[Collection entries]
Start of Block

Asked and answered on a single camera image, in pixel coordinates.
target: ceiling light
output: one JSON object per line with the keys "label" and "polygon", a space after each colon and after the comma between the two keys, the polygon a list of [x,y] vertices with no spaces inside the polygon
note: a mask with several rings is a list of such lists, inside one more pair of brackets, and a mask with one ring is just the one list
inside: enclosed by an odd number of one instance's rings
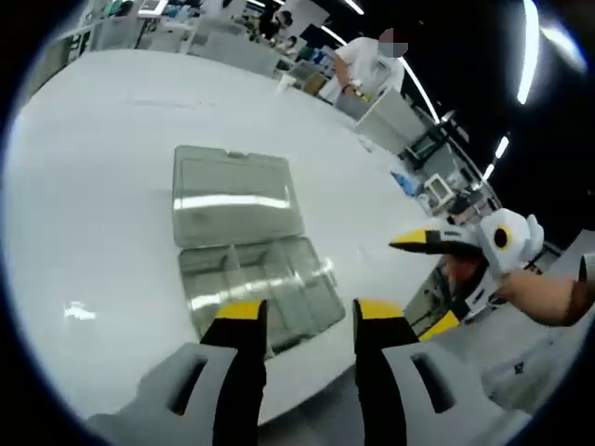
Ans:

End of Block

_EXERCISE DESCRIPTION_.
With the images removed, give back every entry exactly as shown.

_PROBLEM SOLUTION_.
Asked and answered on a single camera image, in pixel coordinates.
target: ceiling light
output: one JSON object per line with the keys "label" and "polygon", a space after each colon and after the comma between the two keys, the polygon a list of [x,y] vertices with no spaces inside the polygon
note: a mask with several rings is a list of such lists, inside one more pair of brackets, and a mask with one ring is just the one list
inside: enclosed by an odd number of one instance's rings
Ans:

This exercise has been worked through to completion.